突然、勢いよくミラの足元の地面から飛び出したマリアは、ミラの顎を拳で殴った!
「ぐっ……!」
ミラは油断している所をいきなり殴られたせいで、防御が出来ず、まともに拳を食らってしまった。
体が高く宙を舞い、勢いよく地面にドサリと落ちた。
「う、う、う、痛い……」
ミラは顎を押さえ、よろよろと起き上がる。
普通の人間だったら顎が砕けてしまっていただろう。
マリアさん、怖い……!
『まだやりますか? あなたのお顔をボッコボコにしてあげてもよろしいんですよ?』
ミラは顎を押さえたまま、フルフルと首を横に振った。
『……そうですか。

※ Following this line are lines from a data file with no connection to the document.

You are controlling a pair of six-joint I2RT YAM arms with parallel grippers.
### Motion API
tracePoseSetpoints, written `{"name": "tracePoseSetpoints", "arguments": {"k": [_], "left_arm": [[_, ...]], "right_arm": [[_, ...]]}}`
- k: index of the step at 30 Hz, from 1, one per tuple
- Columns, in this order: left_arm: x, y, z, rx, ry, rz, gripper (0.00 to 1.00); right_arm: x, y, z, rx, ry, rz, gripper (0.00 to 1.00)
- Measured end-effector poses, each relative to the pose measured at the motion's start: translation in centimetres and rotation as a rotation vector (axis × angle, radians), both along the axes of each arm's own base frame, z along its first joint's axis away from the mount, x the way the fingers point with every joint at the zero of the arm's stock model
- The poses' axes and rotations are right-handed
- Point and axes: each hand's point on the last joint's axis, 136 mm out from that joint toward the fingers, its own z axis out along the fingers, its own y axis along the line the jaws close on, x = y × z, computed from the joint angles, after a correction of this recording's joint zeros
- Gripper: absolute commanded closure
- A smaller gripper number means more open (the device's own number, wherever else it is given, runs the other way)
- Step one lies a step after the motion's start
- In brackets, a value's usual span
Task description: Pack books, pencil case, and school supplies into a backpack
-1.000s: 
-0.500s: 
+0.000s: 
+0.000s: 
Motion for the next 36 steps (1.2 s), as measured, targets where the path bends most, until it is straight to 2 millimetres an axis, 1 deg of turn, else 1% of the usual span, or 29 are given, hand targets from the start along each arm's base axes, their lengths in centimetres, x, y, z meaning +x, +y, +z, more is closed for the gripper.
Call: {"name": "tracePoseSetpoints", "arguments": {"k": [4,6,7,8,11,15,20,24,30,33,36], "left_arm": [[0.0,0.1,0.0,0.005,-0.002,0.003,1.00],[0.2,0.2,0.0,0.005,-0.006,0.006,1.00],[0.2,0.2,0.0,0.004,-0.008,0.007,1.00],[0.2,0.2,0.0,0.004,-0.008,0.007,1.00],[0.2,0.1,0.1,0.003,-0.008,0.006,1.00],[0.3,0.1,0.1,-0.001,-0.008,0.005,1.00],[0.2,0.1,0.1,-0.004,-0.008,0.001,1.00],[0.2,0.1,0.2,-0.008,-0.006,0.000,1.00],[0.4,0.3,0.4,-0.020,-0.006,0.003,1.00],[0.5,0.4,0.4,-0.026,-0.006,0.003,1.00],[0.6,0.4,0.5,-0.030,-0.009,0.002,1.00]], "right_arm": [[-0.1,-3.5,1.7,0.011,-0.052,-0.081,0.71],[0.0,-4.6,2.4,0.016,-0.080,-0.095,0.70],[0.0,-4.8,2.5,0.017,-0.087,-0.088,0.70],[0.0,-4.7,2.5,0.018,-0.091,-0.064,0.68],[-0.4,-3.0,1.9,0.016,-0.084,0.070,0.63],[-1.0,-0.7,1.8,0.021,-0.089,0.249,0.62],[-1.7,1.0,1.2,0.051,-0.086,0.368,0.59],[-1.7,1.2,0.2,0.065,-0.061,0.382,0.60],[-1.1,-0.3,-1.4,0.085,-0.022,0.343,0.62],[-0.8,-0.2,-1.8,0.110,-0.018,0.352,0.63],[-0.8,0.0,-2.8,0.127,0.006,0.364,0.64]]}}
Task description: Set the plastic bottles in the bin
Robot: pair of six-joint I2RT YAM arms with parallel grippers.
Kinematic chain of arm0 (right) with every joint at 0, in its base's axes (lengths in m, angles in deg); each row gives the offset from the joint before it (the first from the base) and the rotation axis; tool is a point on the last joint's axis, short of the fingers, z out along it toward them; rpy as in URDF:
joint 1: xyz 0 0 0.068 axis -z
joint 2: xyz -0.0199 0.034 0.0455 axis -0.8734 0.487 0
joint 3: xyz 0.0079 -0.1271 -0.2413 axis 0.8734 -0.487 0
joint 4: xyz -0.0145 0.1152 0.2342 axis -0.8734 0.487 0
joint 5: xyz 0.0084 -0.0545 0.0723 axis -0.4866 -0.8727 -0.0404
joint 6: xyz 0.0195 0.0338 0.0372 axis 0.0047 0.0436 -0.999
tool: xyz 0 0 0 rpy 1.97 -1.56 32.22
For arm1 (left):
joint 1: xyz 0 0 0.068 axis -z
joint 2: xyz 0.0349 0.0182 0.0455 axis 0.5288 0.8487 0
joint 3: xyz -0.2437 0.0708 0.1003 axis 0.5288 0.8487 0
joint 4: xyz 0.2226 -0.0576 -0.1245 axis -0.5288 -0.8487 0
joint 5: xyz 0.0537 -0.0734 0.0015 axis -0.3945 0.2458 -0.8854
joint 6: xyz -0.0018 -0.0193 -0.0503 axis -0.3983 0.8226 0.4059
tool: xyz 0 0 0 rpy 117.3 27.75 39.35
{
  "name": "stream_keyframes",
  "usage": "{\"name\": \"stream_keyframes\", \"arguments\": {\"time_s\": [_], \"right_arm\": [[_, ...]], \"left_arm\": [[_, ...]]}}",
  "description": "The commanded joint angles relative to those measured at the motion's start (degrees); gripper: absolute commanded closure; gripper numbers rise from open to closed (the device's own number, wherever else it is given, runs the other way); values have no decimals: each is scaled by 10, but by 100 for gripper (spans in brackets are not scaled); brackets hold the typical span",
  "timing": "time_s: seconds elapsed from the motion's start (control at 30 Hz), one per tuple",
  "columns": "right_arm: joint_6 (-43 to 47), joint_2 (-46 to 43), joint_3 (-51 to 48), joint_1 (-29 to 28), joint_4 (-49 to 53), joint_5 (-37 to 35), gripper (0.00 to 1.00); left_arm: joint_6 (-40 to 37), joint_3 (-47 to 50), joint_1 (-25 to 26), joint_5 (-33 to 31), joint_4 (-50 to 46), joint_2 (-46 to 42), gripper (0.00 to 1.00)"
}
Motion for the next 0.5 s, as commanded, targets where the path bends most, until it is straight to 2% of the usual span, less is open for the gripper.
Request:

それなら、私の勝ちという事でよろしいでしょうか?』
ミラはコクコクと首を縦に振る。
『では、私とスイ様に、何かおっしゃる事はありませんか?』
ミラは分からないといった顔でマリアを見上げる。
『それがお分かりにならないなら、私はあなたをもう一度、お殴りしなければなりません!』
そう言って拳を握ったマリアに、「ひぃ!」と、ミラは叫び声を上げた。
「ご、ごめんなさい……」
ミラは目に涙を溜めて、か細い声で答えた。
『良く出来ました』
マリアはミラの肩に手を置いた。
ミラはビクッと肩をすくめたが、周りからは拍手が沸き起こった。